Information given —

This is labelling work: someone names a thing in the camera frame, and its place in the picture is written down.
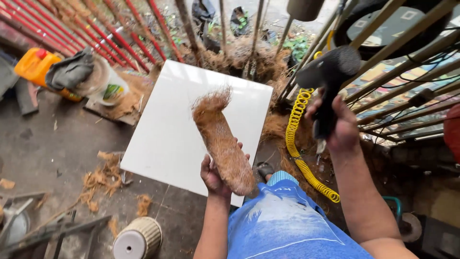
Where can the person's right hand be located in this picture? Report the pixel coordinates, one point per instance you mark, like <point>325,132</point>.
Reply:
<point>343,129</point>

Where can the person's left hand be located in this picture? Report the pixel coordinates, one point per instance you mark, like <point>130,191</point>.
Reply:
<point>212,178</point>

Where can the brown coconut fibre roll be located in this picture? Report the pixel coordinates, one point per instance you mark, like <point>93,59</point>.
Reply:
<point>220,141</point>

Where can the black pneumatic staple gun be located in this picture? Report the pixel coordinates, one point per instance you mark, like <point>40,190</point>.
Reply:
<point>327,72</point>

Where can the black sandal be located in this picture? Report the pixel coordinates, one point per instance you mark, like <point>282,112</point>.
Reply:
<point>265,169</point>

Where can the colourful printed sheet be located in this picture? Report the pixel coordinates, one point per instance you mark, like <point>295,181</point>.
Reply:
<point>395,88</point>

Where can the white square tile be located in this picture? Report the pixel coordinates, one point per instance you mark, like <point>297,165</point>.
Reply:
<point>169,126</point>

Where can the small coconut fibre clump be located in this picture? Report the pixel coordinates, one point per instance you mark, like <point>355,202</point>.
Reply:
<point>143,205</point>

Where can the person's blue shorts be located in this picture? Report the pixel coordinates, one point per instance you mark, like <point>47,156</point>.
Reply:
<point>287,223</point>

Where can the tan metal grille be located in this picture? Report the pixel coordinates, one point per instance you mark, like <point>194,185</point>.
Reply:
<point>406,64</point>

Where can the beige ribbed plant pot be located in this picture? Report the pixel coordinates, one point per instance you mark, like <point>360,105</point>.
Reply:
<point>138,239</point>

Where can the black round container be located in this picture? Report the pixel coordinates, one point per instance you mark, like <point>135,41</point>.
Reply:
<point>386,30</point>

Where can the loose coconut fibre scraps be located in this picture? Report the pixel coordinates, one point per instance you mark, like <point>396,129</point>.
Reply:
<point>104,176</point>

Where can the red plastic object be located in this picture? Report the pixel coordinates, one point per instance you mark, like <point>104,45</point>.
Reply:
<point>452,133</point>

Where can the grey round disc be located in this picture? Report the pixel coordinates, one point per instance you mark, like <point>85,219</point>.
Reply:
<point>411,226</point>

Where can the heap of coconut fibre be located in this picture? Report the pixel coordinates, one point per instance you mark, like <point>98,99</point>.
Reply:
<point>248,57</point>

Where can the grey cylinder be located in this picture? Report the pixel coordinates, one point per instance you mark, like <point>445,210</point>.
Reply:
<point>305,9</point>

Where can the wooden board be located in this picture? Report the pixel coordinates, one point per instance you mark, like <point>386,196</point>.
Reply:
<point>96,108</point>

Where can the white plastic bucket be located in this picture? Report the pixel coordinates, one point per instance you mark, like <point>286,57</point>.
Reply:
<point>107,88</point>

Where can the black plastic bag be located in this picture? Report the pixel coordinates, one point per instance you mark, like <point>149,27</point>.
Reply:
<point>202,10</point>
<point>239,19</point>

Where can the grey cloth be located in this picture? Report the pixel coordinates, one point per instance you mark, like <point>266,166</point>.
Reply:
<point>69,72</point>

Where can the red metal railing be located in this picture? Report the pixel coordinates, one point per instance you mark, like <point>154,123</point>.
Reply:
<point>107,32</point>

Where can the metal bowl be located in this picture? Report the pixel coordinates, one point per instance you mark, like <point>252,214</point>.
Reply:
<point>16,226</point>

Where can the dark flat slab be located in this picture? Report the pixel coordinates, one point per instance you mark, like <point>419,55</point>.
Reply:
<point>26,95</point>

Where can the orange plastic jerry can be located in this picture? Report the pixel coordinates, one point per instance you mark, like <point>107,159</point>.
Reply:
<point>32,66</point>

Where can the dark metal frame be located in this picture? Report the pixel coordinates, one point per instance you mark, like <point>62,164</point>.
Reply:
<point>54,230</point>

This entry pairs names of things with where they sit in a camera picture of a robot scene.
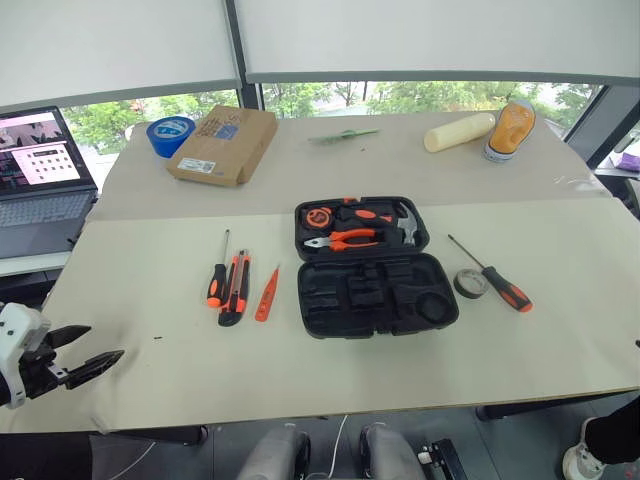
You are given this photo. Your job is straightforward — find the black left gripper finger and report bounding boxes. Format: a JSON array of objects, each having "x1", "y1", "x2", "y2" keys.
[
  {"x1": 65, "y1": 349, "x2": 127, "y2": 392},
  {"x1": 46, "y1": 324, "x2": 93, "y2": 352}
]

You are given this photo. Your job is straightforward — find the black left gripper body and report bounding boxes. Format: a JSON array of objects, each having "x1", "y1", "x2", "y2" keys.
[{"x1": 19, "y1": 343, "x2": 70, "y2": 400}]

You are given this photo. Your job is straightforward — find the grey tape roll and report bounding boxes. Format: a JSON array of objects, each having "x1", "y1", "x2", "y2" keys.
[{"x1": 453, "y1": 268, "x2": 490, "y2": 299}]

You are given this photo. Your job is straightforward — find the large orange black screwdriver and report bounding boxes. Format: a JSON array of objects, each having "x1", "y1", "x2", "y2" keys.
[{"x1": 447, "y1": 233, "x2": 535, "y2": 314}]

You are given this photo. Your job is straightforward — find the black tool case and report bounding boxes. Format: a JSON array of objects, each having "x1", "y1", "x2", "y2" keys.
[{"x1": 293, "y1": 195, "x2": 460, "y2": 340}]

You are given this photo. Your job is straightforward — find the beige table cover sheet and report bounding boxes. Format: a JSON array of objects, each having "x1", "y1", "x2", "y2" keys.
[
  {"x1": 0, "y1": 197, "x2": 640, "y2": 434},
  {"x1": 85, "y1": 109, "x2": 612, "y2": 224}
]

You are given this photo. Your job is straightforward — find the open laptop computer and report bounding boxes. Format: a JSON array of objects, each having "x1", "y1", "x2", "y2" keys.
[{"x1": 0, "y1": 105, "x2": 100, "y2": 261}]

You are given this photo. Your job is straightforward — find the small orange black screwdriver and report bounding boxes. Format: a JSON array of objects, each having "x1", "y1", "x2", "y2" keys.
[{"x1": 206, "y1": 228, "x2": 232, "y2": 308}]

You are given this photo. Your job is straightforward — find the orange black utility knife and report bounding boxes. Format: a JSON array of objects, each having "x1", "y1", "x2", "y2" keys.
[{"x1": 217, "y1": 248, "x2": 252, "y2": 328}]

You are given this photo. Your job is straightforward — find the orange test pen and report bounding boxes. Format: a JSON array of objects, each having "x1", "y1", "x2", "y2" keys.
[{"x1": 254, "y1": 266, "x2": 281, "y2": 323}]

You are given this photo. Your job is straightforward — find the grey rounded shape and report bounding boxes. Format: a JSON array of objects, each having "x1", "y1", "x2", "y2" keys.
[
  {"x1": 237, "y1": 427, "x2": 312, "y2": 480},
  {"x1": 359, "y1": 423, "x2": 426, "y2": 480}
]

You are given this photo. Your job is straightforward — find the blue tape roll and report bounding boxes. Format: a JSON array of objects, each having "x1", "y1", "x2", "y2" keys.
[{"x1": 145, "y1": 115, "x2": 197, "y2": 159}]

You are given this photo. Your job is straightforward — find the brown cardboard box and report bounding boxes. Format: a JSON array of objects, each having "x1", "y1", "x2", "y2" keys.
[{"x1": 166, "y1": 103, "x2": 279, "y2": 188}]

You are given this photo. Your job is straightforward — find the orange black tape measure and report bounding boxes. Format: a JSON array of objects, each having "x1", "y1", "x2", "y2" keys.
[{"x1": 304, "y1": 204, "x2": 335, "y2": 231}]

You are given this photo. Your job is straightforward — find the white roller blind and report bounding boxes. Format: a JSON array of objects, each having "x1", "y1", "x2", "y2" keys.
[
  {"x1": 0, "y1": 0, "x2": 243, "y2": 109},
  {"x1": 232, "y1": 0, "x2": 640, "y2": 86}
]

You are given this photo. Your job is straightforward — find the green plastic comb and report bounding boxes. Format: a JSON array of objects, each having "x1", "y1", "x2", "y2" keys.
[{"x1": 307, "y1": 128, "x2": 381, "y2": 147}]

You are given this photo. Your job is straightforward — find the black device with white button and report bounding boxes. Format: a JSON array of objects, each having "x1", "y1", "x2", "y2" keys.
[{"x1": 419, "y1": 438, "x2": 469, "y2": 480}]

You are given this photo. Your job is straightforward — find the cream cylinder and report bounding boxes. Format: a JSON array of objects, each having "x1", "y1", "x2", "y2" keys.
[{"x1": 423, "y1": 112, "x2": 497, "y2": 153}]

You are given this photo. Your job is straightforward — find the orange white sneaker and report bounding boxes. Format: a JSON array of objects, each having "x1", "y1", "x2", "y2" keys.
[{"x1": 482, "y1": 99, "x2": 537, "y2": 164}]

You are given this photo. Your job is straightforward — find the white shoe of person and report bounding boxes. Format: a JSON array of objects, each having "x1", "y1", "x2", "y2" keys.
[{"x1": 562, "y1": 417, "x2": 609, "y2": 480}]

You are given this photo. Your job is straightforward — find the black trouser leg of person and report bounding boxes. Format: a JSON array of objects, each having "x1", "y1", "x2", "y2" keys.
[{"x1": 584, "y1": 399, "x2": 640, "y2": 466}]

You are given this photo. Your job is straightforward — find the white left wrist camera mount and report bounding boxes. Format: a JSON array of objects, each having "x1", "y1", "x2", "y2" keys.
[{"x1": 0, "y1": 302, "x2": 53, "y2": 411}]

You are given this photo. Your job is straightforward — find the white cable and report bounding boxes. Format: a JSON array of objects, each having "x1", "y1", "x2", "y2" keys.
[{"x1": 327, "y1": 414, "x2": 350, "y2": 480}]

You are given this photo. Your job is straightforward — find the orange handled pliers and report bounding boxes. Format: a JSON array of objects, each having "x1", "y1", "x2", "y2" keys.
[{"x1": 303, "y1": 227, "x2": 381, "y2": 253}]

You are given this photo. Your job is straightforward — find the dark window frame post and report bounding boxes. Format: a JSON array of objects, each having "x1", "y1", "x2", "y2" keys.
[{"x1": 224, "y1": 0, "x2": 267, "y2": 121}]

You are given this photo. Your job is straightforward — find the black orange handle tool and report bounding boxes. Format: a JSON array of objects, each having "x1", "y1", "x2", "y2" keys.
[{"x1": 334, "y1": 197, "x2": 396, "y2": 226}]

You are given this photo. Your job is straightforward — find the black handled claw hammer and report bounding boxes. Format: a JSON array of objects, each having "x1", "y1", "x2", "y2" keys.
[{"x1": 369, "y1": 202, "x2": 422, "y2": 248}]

Activity — Please extract exactly the lines of the data, from the first through the line containing "<point>212,178</point>", and add no pictures to the copy.

Task result —
This is labelling work: someone names a thing in the camera frame, and its place in the picture is written down.
Where can the person's right hand be located in this picture? Report the pixel coordinates, one point per instance you mark, like <point>325,132</point>.
Reply:
<point>343,129</point>

Where can the person's left hand be located in this picture? Report the pixel coordinates, one point per instance you mark, like <point>130,191</point>.
Reply:
<point>212,178</point>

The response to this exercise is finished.